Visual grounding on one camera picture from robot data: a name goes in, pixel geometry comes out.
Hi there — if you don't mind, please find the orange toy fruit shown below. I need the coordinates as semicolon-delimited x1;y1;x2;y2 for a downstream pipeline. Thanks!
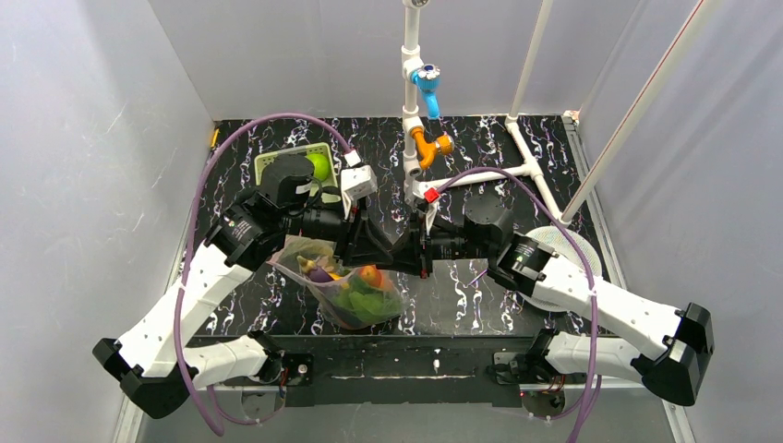
358;265;387;291

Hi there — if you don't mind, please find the purple eggplant toy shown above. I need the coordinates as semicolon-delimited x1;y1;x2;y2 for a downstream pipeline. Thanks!
296;256;342;283

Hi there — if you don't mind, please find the clear zip top bag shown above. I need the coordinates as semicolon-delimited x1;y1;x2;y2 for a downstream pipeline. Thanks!
268;235;405;329

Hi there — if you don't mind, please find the green plastic basket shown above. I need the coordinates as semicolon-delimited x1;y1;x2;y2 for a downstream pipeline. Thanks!
254;142;339;196

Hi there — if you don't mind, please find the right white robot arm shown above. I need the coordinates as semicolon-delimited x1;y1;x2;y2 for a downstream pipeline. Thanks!
388;195;715;406

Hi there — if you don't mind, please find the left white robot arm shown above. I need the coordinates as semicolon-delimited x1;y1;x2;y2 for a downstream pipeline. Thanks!
93;154;378;419

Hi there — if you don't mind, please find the green lime toy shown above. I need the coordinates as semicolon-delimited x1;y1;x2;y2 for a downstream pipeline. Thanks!
306;152;332;182

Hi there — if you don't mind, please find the orange faucet valve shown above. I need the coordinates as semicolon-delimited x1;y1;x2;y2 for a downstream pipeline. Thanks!
409;126;454;170

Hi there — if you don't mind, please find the white round perforated plate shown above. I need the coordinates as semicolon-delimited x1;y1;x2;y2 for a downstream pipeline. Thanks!
520;225;603;313

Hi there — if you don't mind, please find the blue faucet valve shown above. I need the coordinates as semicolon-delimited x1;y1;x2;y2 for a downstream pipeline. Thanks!
410;64;440;119

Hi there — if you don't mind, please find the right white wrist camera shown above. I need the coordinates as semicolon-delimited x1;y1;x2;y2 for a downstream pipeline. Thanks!
412;183;440;235

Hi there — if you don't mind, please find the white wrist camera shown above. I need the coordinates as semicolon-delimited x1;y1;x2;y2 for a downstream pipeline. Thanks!
412;183;440;235
340;150;379;220

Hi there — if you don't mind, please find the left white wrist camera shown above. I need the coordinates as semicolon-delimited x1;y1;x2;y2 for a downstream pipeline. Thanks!
340;150;379;220

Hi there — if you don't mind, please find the yellow handled screwdriver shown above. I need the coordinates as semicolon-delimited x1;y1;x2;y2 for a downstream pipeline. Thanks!
467;269;488;287

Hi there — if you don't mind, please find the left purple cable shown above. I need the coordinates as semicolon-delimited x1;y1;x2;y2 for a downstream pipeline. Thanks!
173;112;362;438

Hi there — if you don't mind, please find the purple cable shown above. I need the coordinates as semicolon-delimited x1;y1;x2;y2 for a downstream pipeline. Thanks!
428;166;603;443
173;112;362;438

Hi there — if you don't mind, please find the white pvc pipe frame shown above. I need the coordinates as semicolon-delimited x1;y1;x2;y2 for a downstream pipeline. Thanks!
400;0;723;226

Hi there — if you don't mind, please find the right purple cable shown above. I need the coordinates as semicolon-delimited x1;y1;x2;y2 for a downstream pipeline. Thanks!
428;166;603;443

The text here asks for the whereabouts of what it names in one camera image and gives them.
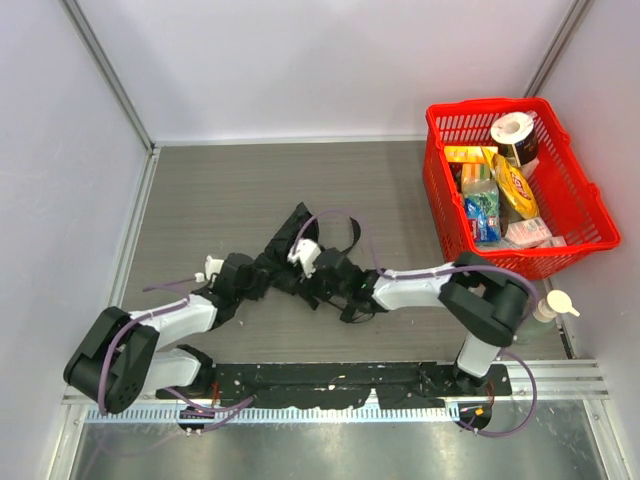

• **Problem description**:
Starting with the top line, write out all the data above exactly; keep the pictures out.

• **Your response**:
Visual grounding on one camera picture from robot data: a name goes in, pixel geometry comes out.
Hi there — if you don't mind, please find the orange toy fruit shown below. I need the coordinates as semicolon-delimited x1;y1;x2;y2 for a downstream pipeline. Thanks!
358;265;387;291

Hi there — if you don't mind, please find the purple eggplant toy shown above. I need the coordinates as semicolon-delimited x1;y1;x2;y2 for a downstream pipeline. Thanks!
296;256;342;283

Hi there — if you don't mind, please find the clear zip top bag shown above. I need the coordinates as semicolon-delimited x1;y1;x2;y2 for a downstream pipeline. Thanks!
268;235;405;329

Hi there — if you don't mind, please find the green plastic basket shown above. I need the coordinates as semicolon-delimited x1;y1;x2;y2 for a downstream pipeline. Thanks!
254;142;339;196

Hi there — if you don't mind, please find the right white robot arm shown above. I need the coordinates as semicolon-delimited x1;y1;x2;y2 for a downstream pipeline. Thanks!
388;195;715;406

Hi there — if you don't mind, please find the left white robot arm shown above. I need the coordinates as semicolon-delimited x1;y1;x2;y2 for a downstream pipeline. Thanks!
93;154;378;419

Hi there — if you don't mind, please find the green lime toy shown above. I need the coordinates as semicolon-delimited x1;y1;x2;y2 for a downstream pipeline. Thanks!
306;152;332;182

Hi there — if you don't mind, please find the orange faucet valve shown above. I need the coordinates as semicolon-delimited x1;y1;x2;y2 for a downstream pipeline. Thanks!
409;126;454;170

Hi there — if you don't mind, please find the white round perforated plate shown above. I need the coordinates as semicolon-delimited x1;y1;x2;y2 for a downstream pipeline. Thanks!
520;225;603;313

Hi there — if you don't mind, please find the blue faucet valve shown above. I need the coordinates as semicolon-delimited x1;y1;x2;y2 for a downstream pipeline. Thanks!
410;64;440;119

Hi there — if you don't mind, please find the right white wrist camera shown above. I need the coordinates as semicolon-delimited x1;y1;x2;y2 for a downstream pipeline. Thanks!
412;183;440;235

Hi there — if you don't mind, please find the white wrist camera shown above. I need the coordinates as semicolon-delimited x1;y1;x2;y2 for a downstream pipeline. Thanks!
412;183;440;235
340;150;379;220

Hi there — if you don't mind, please find the left white wrist camera shown above. I need the coordinates as semicolon-delimited x1;y1;x2;y2 for a downstream pipeline. Thanks!
340;150;379;220

Hi there — if you don't mind, please find the yellow handled screwdriver shown above. I need the coordinates as semicolon-delimited x1;y1;x2;y2 for a downstream pipeline. Thanks!
467;269;488;287

Hi there — if you don't mind, please find the left purple cable shown above. I need the coordinates as semicolon-delimited x1;y1;x2;y2 for a downstream pipeline. Thanks!
173;112;362;438

Hi there — if you don't mind, please find the purple cable shown above. I need the coordinates as semicolon-delimited x1;y1;x2;y2 for a downstream pipeline. Thanks!
428;166;603;443
173;112;362;438

Hi there — if you don't mind, please find the white pvc pipe frame shown above. I need the coordinates as semicolon-delimited x1;y1;x2;y2 for a downstream pipeline. Thanks!
400;0;723;226

Hi there — if you don't mind, please find the right purple cable shown above. I need the coordinates as semicolon-delimited x1;y1;x2;y2 for a downstream pipeline. Thanks!
428;166;603;443

The text here asks for the whereabouts of what it names in one camera image and gives them.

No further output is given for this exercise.